Saturday, September 15, 2012
06 Waste Molds Nº 6
I put some chunks of carving wax into the wax pot and turn it on so it will just melt... not too hot. Click on any image to enlarge it.
The carving wax is almost completely melted.
When it is completely melted, I remove the wax pot from the hot plate. Then I make sure that there is no excess moisture in the moulage mold. If there is, I dab it out with a paint brush. Then I stir the carving wax to mix it thoroughly, and pour it into the mold in one motion, without pausing or jerking. I wear heavy leather gloves to handle the wax pot. I fill the mold to the top in an even pour, not stopping until the carving wax is at the top of the spare (pouring hole).
I watch the wax thickening along the walls of the spare. When it is about one quarter of an inch thick, I pour the excess wax back into the wax pot. Then I invert the mold over the wax pot, supported by a couple of pieces of wood. I let the molten wax drain from the mold.

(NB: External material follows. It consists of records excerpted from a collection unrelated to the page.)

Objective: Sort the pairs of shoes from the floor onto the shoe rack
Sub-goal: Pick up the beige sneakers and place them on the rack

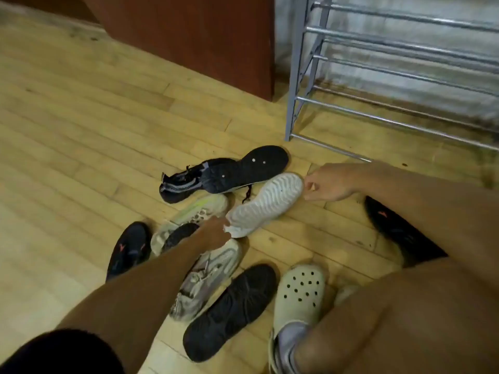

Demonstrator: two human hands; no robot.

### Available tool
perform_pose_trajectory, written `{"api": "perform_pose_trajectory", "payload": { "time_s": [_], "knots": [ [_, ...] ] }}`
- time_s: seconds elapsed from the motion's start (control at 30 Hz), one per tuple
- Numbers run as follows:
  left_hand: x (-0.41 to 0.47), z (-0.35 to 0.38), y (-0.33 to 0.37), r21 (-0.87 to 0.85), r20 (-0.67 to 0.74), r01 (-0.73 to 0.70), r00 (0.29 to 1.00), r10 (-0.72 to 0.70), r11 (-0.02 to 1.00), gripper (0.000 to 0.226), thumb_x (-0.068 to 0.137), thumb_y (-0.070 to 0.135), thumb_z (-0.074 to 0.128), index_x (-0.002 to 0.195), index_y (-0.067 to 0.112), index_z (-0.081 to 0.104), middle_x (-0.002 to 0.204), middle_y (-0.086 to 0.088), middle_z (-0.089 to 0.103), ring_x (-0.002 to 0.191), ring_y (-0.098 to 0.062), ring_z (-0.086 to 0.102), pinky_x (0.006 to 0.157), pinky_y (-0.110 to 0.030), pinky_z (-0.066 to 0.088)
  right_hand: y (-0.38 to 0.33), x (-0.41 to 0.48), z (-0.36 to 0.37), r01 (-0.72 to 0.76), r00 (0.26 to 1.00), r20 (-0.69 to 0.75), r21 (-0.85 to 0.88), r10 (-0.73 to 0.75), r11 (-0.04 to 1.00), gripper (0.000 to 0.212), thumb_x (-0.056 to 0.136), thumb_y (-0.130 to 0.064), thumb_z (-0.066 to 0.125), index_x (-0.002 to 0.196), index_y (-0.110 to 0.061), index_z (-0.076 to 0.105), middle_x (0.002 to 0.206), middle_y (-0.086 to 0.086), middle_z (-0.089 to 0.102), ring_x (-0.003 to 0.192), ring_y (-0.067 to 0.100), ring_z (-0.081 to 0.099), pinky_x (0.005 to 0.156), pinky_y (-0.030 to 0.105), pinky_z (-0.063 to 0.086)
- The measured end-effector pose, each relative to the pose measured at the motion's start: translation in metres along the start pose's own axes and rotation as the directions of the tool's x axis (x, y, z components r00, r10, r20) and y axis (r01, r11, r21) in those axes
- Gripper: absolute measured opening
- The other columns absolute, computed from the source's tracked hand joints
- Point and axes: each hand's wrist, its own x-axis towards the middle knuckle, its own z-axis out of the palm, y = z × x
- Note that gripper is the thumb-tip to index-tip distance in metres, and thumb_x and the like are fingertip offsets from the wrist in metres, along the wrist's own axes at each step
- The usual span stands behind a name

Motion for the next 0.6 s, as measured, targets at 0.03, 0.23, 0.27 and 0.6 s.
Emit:
{"api": "perform_pose_trajectory", "payload": {
  "time_s": [0.03, 0.23, 0.27, 0.6],
  "knots": [
    [-0.009, 0.006, -0.007, -0.011, 0.012, -0.002, 1.000, 0.002, 1.000, 0.049, 0.096, 0.019, 0.050, 0.142, 0.006, 0.040, 0.149, -0.017, 0.038, 0.135, -0.030, 0.039, 0.110, -0.036, 0.033, -0.004, -0.001, 0.001, -0.007, 1.000, 0.016, -0.025, 0.007, 1.000, 0.043, 0.098, -0.043, 0.044, 0.126, -0.013, 0.059, 0.127, 0.008, 0.060, 0.114, 0.024, 0.056, 0.096, 0.033, 0.046],
    [-0.043, 0.049, -0.040, 0.106, 0.159, 0.104, 0.980, -0.120, 0.989, 0.085, 0.092, 0.037, 0.055, 0.153, 0.007, 0.003, 0.160, -0.013, 0.003, 0.148, -0.031, 0.010, 0.116, -0.039, 0.022, -0.041, -0.013, 0.001, -0.009, 0.999, 0.030, -0.086, 0.012, 0.996, 0.042, 0.097, -0.037, 0.047, 0.126, -0.009, 0.059, 0.126, 0.011, 0.061, 0.113, 0.027, 0.057, 0.099, 0.039, 0.046],
    [-0.043, 0.055, -0.041, 0.104, 0.147, 0.145, 0.976, -0.159, 0.984, 0.095, 0.088, 0.042, 0.060, 0.153, 0.007, 0.000, 0.160, -0.015, 0.001, 0.148, -0.033, 0.008, 0.117, -0.042, 0.021, -0.049, -0.012, 0.004, -0.004, 1.000, 0.017, -0.070, 0.006, 0.998, 0.043, 0.097, -0.035, 0.046, 0.125, -0.006, 0.060, 0.126, 0.014, 0.061, 0.113, 0.030, 0.058, 0.099, 0.040, 0.046],
    [-0.040, 0.083, -0.052, 0.015, -0.051, 0.238, 0.970, -0.237, 0.971, 0.108, 0.069, 0.035, 0.081, 0.148, 0.014, 0.010, 0.142, -0.023, 0.036, 0.126, -0.044, 0.045, 0.098, -0.055, 0.045, -0.074, -0.012, 0.041, 0.050, 0.996, 0.085, -0.120, -0.040, 0.992, 0.044, 0.099, -0.036, 0.044, 0.133, -0.010, 0.055, 0.134, 0.007, 0.056, 0.119, 0.024, 0.054, 0.102, 0.035, 0.044]
  ]
}}
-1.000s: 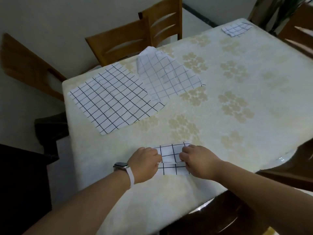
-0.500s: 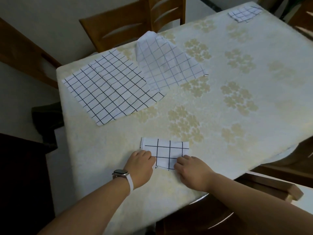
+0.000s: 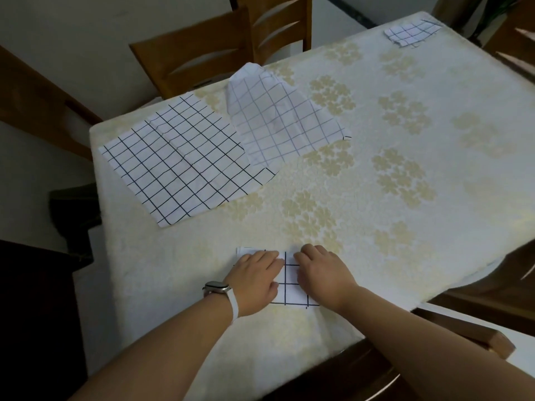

This is the moulage mold with the carving wax casting at the studio sink where I have filled the hollow carving wax casting with cool water from the faucet. This helps the casting to cool so I can remove it from the mold.
Once the carving wax has cooled (I test the water in the casting with my finger ... if it is still warm, I replace the warm water with cool water), I can open the moulage mold and remove the carving wax casting.
This is the open mold, showing the carving wax casting. Overall, it came out pretty good.
I fill the sink with cool water and put the carving wax casting in the cool water to completely cool.
If I do not have time enough to cut the moulage mold and put it in sealed jars, then I wrap it in plastic so it will not dry out. Moulage is reusable if it is not allowed to dry out. Simply chop it up into small chunks and store the chopped-up pieces in air-tight containers so they will not dry out.